The Community Working Group on Health (CWGH) was born in early 1998, to lead and give visibility to community processes in health in Zimbabwe. Over the years, the CWGH has positioned itself as a voice in the health sector and built community power, organizing involvement of communities in health actions within their communities and around Primary Health Care, whether within the community on health governance, health literacy, health budget,  health rights or mobilizing resources to support health centres. These are being done through community level initiatives with limited external support. The CWGH has consistently engaged with stakeholders and government to make Primary Health Care (PHC) a more central policy principle, and has strengthened communities such as health centre committees and boards and committees at district and national level to organize public efforts to achieve PHC.

 

The majority of Zimbabweans generally use public sector clinics as the primary source of health care, making it important for public and social accountability in the health delivery system. CWGH initiated a programme of work that enhances information and networking on health issues at the local level in 35 districts under its Health Literacy Programme.
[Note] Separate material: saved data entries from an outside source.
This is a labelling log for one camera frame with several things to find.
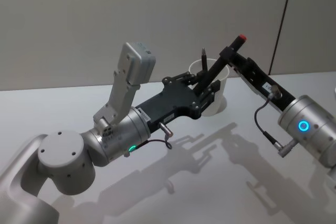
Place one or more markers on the white paper cup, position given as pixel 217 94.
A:
pixel 221 77

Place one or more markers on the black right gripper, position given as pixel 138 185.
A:
pixel 265 82

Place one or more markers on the dark grey pen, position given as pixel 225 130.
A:
pixel 204 60

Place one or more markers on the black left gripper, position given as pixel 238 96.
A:
pixel 173 100

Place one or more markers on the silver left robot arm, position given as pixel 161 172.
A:
pixel 65 153

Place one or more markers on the black marker with red cap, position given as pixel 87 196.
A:
pixel 218 65

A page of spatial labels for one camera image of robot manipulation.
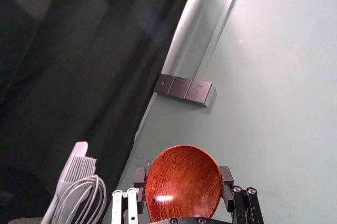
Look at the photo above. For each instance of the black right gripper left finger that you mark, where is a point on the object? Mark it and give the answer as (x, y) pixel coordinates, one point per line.
(125, 208)

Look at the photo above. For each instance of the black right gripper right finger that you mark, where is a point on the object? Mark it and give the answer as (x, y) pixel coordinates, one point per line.
(246, 208)

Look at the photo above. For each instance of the red-brown wooden spoon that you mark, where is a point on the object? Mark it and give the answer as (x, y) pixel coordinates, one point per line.
(181, 179)

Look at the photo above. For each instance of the black cloth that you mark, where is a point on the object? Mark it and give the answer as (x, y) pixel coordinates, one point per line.
(65, 63)

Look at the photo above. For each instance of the grey wall socket panel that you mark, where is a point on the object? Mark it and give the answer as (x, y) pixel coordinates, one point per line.
(184, 88)

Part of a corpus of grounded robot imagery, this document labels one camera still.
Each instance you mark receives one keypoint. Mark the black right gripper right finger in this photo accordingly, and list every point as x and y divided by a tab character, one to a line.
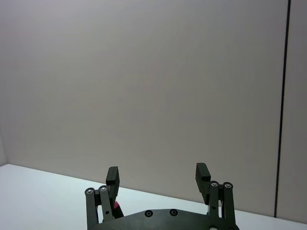
203	182

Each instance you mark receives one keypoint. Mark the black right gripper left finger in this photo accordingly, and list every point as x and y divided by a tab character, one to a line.
112	182

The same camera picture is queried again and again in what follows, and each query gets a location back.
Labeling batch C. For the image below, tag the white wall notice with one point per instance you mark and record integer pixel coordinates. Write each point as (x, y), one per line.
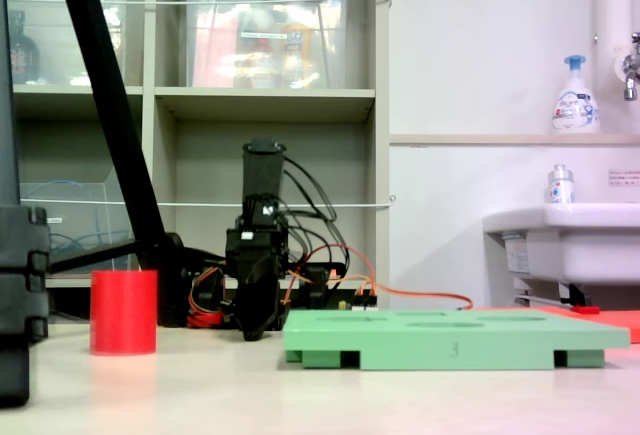
(625, 177)

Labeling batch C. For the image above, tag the notched black tripod leg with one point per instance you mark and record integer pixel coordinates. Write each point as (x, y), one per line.
(20, 265)

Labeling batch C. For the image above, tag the small circuit board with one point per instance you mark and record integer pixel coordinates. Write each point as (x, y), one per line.
(365, 305)

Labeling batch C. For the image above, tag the black tripod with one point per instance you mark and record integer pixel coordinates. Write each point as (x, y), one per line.
(107, 90)

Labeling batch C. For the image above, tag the green shape sorting board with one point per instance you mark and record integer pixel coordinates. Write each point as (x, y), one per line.
(425, 350)

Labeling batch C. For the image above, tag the beige shelf unit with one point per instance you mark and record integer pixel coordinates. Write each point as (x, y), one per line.
(300, 100)

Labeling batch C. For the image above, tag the small clear sanitizer bottle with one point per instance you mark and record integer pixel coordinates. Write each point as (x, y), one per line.
(561, 187)

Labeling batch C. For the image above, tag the white foam soap bottle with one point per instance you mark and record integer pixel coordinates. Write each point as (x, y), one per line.
(575, 105)

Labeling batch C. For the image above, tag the dark glass bottle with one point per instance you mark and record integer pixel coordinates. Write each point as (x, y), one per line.
(22, 55)

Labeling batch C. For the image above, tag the white wall pipe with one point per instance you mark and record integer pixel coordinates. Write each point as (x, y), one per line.
(612, 5)

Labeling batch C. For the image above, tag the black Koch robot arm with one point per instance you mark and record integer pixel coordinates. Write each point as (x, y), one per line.
(262, 170)

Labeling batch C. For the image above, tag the bottle with pink cap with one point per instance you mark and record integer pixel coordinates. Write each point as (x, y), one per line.
(296, 40)

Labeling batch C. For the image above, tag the large clear storage bin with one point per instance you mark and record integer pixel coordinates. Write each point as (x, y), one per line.
(225, 55)

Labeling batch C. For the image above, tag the white sink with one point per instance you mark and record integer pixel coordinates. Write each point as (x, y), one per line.
(575, 245)

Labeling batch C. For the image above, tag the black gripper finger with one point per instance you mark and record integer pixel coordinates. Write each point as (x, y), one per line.
(272, 295)
(252, 310)

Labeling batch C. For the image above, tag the clear bin with bottles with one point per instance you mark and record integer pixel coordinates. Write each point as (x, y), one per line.
(55, 45)

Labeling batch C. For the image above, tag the metal faucet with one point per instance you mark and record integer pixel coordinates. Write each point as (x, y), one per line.
(631, 67)

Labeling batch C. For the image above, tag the red cylinder block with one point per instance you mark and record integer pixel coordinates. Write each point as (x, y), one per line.
(124, 312)

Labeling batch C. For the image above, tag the red arm base mount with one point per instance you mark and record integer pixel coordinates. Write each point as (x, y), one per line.
(205, 319)

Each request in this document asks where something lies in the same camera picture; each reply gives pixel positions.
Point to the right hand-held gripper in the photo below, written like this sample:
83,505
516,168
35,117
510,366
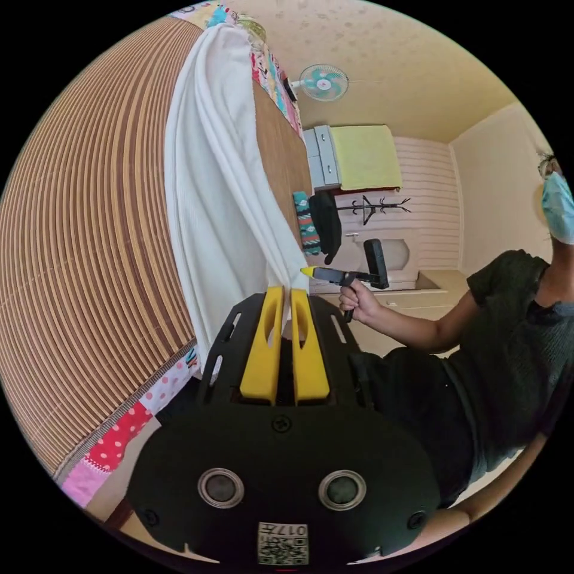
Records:
341,280

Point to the person's right hand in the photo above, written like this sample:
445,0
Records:
358,305

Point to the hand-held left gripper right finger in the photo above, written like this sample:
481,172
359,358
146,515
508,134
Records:
311,363

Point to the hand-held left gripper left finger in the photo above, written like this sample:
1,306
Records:
261,358

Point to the white pants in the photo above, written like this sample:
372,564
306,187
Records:
215,188

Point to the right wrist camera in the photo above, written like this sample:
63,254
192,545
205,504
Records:
376,263

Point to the bed with woven mat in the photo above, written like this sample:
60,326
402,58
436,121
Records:
85,233

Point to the wall fan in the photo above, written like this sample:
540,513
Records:
323,83

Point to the pile of clothes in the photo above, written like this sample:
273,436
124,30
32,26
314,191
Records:
320,226

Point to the person's body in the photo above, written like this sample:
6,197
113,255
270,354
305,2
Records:
484,358

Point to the grey cupboard with yellow cloth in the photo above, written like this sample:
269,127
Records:
354,157

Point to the person's right forearm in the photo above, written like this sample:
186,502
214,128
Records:
421,325

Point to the black coat rack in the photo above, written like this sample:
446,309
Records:
376,208

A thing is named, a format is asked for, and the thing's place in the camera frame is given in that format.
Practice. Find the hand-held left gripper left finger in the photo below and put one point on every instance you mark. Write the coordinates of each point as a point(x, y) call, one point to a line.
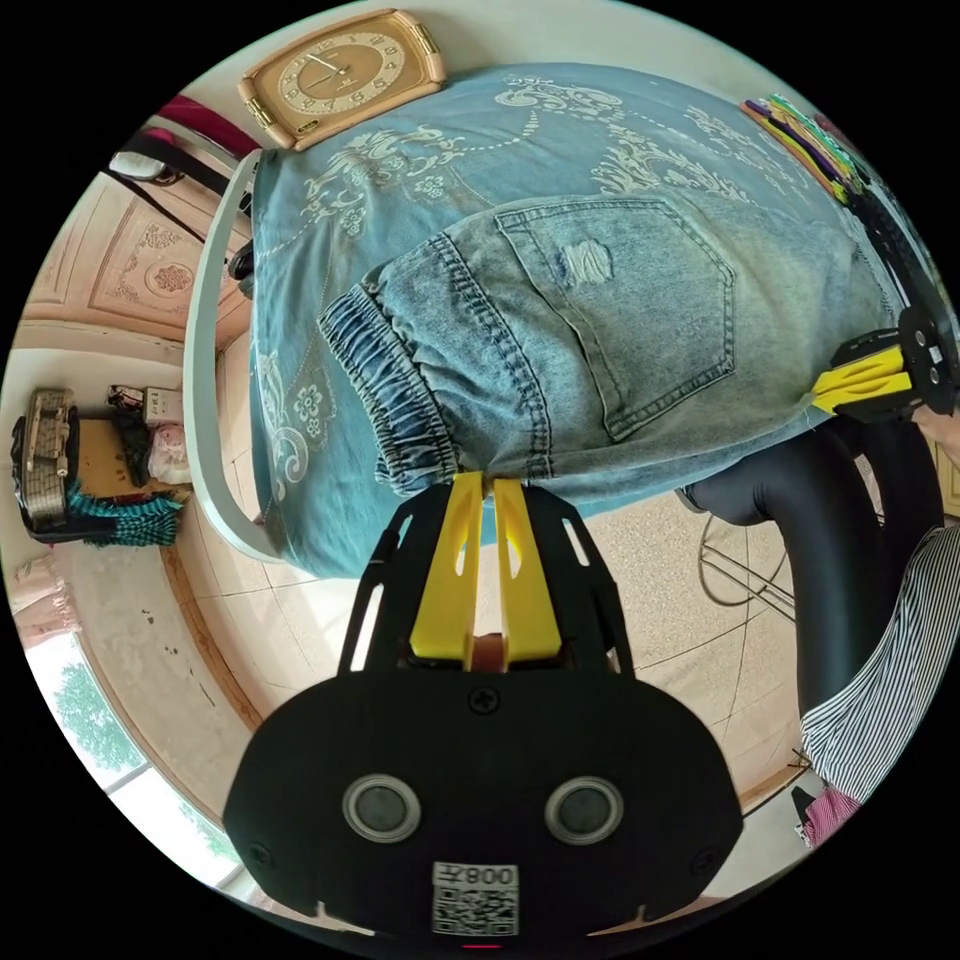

We initiated district level meetings between health care providers and civic and constituent organisations in the area to promote and exchange dialogue at local level on promotion, prevention and management of health problems, and to strengthen informed participation in local health planning, set up local CWGH Health Forums, carried out health literacy and advocated for PHC policies backed by research, the CWGH observed that government was allocating inadequate human, financial, drug and other resources to health centre and preventive levels of the health system.

 

In 2001, the CWGH initiated a process of setting up or revitalizing Health Centre Committees (HCCs) to strengthen the capacities to demand resources for these levels of the health system.  The CWGH activities through HCCs aimed to shift participation in health from mobilization for and compliance with centrally defined programmes to mechanisms through which communities can shape their health systems and make services more responsive to their interests. This is in harmony with the policy in Zimbabwe of decentralization, proposed to “strengthen democracy and civic responsibility” and transfer authority and functions from central and local level.